Am 2014-10-30 um 20:42 schrieb David P. Caldwell:
> It looks plausible that this could be related to my Error prototype 
> issue from a few weeks back.
>
> See 
> http://mail.openjdk.java.net/pipermail/nashorn-dev/2014-October/003581.html
>
> So I’d be happy to test the fix, or Hannes, in that message there are 
> detailed reproduction instructions for a test case I developed.
>
> — David.
> On Oct 30, 2014, at 1:29 PM, Baq Haidri <bhaidri at linkedin.com 
> <mailto:bhaidri at linkedin.com>> wrote:
>
>> Thanks guys, that's great news.
>>
>> -----
>> baq
>>
>> ________________________________________
>> From: Hannes Wallnoefer [hannes.wallnoefer at oracle.com 
>> <mailto:hannes.wallnoefer at oracle.com>]
>> Sent: Thursday, October 30, 2014 4:15 AM
>> To: Marcus Lagergren; Baq Haidri
>> Cc: nashorn-dev at openjdk.java.net 
>> <mailto:nashorn-dev at openjdk.java.net>; Mark Pascual
>> Subject: Re: Nashorn incorrectly binds "this" in constructors created 
>> and returned by another function
>>
>> I have a fix for this and I'm currently running tests to verify it. This
>> will definitley make it into 8u40.
>>
>> Hannes
>>
>> Am 2014-10-30 um 11:46 schrieb Marcus Lagergren:
>>> Any bugfix we manage to check in before the end of November will 
>>> make it into 8u40. Hannes has diagnosed the problem and this is a 
>>> p2, which is the highest priority of all Nashorn bugs for 8u40 right 
>>> now (no p1s are filed), so I would say it is very likely it will 
>>> make it into 8u40. Hannes - can you elaborate?
>>>
>>> Regards
>>> Marcus
>>>
>>>> On 29 Oct 2014, at 20:09, Baq Haidri <bhaidri at linkedin.com 
>>>> <mailto:bhaidri at linkedin.com>> wrote:
>>>>
>>>> +cpettitt at linkedin.com <mailto:cpettitt at linkedin.com>
>>>>
>>>> Hi Jim,
>>>>
>>>> Thanks for escalating this so quickly.  This one's a pretty 
>>>> important for us as LinkedIn is looking to standardize our 
>>>> production fleet to 8u40 as soon as the GA release is available. 
>>>>  Can you give us an idea of whether the fix will make it in to 8u40?
>>>>
>>>> -----
>>>> baq
>>>>
>>>> ________________________________________
>>>> From: Jim Laskey (Oracle) [james.laskey at oracle.com 
>>>> <mailto:james.laskey at oracle.com>]

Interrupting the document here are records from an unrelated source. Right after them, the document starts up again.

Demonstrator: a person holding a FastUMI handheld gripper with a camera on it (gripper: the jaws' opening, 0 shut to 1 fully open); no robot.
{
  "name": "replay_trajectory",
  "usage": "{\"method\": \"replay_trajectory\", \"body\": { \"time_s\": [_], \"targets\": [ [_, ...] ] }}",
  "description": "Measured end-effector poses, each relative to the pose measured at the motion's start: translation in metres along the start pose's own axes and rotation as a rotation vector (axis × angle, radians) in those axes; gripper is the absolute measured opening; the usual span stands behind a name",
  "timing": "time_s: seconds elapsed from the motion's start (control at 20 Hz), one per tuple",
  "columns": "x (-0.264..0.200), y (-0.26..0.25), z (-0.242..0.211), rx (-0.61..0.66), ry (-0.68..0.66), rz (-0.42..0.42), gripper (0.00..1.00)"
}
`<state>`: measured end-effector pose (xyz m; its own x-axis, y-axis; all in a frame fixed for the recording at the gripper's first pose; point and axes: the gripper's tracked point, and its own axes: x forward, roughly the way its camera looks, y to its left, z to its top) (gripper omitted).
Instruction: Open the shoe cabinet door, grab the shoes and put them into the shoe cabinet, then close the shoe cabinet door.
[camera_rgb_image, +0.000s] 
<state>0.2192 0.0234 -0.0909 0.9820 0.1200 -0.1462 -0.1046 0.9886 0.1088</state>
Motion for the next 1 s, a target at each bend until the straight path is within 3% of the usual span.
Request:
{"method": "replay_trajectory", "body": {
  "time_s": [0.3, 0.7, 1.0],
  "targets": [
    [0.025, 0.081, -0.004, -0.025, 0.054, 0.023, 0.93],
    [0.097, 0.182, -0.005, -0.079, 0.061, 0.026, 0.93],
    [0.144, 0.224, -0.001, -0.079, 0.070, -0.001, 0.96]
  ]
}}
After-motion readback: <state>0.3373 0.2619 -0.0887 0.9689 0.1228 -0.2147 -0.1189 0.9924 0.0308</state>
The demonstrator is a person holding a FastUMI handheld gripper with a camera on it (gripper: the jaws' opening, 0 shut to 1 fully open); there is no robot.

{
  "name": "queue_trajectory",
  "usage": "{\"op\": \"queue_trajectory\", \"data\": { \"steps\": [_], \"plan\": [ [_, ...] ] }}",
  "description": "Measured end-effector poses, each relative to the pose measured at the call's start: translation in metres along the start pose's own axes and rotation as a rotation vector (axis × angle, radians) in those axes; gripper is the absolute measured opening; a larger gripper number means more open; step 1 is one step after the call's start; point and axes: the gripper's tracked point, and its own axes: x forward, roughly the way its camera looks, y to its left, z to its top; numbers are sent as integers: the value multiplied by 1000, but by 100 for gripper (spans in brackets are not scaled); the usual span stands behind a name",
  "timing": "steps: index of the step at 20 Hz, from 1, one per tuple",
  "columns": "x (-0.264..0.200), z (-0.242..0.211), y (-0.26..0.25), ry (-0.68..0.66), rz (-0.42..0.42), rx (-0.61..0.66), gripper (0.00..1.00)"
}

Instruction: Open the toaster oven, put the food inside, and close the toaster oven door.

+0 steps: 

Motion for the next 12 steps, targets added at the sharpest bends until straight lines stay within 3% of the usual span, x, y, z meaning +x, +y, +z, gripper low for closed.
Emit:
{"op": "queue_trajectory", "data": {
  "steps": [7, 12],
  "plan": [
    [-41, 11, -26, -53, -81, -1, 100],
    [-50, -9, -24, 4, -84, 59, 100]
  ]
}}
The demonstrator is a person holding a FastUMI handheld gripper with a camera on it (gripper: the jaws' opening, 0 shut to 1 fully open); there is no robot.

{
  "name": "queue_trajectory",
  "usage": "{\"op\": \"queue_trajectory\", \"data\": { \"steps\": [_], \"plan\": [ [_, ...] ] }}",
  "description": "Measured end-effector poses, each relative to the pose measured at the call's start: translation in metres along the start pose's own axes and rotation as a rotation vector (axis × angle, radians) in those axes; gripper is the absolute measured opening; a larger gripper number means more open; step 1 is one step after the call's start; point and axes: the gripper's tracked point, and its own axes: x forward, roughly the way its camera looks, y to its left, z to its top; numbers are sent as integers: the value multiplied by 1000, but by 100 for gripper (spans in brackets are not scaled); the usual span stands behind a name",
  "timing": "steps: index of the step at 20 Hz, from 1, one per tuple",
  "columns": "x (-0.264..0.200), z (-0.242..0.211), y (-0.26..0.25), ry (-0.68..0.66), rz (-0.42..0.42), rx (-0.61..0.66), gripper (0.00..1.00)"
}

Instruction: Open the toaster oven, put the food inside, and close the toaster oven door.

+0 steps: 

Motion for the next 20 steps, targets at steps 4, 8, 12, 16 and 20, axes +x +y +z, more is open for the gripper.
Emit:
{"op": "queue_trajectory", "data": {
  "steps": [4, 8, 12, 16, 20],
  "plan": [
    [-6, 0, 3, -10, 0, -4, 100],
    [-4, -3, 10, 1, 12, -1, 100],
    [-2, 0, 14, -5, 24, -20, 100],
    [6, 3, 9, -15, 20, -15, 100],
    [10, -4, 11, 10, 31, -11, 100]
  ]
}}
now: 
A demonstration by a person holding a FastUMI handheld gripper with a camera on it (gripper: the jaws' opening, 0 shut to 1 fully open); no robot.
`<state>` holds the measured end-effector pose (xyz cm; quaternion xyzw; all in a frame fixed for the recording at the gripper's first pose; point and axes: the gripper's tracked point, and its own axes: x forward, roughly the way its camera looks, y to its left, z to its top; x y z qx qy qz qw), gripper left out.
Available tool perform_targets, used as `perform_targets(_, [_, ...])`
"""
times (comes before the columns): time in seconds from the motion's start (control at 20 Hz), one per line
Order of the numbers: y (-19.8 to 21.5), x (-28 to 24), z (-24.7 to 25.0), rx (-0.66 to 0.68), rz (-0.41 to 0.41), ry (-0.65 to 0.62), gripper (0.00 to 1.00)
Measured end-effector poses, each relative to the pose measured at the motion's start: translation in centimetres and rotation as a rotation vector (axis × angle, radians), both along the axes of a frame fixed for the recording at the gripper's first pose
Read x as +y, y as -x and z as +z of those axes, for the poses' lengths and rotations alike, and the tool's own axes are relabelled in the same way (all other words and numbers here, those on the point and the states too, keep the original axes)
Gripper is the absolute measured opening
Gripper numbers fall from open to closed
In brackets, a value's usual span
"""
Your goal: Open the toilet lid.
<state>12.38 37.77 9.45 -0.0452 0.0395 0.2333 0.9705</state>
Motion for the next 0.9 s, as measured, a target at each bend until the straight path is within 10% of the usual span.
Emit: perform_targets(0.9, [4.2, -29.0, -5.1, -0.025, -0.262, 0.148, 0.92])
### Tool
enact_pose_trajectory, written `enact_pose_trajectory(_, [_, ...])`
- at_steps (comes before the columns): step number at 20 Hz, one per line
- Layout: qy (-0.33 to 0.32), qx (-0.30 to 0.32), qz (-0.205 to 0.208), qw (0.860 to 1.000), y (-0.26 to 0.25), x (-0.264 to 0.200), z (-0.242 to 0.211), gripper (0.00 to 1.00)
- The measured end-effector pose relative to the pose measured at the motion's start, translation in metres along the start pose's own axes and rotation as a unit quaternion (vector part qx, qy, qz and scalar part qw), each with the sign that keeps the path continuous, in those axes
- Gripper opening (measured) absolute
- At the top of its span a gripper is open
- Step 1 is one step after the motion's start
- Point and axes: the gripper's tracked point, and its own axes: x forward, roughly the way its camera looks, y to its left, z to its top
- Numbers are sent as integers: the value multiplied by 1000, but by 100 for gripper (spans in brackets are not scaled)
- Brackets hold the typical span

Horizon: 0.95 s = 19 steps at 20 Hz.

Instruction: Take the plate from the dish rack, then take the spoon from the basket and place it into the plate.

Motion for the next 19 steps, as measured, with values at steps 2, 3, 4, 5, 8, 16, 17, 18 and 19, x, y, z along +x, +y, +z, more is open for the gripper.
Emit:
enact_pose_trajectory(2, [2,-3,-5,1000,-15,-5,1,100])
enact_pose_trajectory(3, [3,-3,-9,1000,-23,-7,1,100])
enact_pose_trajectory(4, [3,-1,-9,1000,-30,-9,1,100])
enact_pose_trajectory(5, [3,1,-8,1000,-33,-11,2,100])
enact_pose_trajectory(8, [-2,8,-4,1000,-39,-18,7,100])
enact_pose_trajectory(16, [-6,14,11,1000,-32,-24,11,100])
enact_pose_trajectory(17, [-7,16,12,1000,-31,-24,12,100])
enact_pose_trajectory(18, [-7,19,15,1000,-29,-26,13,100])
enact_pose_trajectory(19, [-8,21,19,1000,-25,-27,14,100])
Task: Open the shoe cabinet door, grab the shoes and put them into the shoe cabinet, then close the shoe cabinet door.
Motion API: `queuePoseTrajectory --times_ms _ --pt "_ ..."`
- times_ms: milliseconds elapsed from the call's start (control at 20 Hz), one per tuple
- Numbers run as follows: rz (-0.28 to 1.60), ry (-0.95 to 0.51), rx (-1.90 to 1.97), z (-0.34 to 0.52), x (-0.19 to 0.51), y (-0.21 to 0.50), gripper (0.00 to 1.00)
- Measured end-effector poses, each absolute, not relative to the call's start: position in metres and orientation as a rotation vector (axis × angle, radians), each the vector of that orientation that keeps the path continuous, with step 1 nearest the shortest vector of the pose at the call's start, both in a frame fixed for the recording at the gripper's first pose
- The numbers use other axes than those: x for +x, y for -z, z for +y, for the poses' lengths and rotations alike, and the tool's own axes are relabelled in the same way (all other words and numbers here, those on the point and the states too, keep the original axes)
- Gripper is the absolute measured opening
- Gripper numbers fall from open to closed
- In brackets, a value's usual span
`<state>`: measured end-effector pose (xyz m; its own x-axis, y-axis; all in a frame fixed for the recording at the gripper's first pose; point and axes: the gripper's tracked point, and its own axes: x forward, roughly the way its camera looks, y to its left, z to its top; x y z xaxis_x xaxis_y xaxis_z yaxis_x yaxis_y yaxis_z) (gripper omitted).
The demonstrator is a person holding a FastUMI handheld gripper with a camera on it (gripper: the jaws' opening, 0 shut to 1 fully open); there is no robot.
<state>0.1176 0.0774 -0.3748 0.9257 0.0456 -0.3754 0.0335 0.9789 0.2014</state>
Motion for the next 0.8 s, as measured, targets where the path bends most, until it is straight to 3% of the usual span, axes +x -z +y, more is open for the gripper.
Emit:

>>>> Sent: Monday, October 27, 2014 12:09 PM
>>>> To: Josh Fleming
>>>> Cc: nashorn-dev at openjdk.java.net 
>>>> <mailto:nashorn-dev at openjdk.java.net>; Mark Pascual; Baq Haidri
>>>> Subject: Re: Nashorn incorrectly binds "this" in constructors 
>>>> created and returned by another function
>>>>
>>>> Just to let you know this has been promoted to 
>>>> https://bugs.openjdk.java.net/browse/JDK-8062132.  We are 
>>>> investigating.
>>>>
>>>>
>>>> On Oct 27, 2014, at 4:03 PM, Josh Fleming <jfleming at linkedin.com 
>>>> <mailto:jfleming at linkedin.com>> wrote:
>>>>
>>>>> Hi folks,
>>>>>
>>>>> I filed a bug for this on the Oracle site (Review ID: JI-9016048), 
>>>>> but was told that this list is the best place to discuss it.
>>>>>
>>>>> So this is a strange one. It seems that the latest release of 
>>>>> Nashorn incorrectly binds "this" in a constructor function under 
>>>>> the following conditions:
>>>>>
>>>>> * At least 2 level prototype hierarchy (for the sake of discussion 
>>>>> let's call them Parent and Child)
>>>>> * Child constructor functions are created and returned by a higher 
>>>>> order "factory” function
>>>>> * Child constructors call the Parent constructor, which uses “this”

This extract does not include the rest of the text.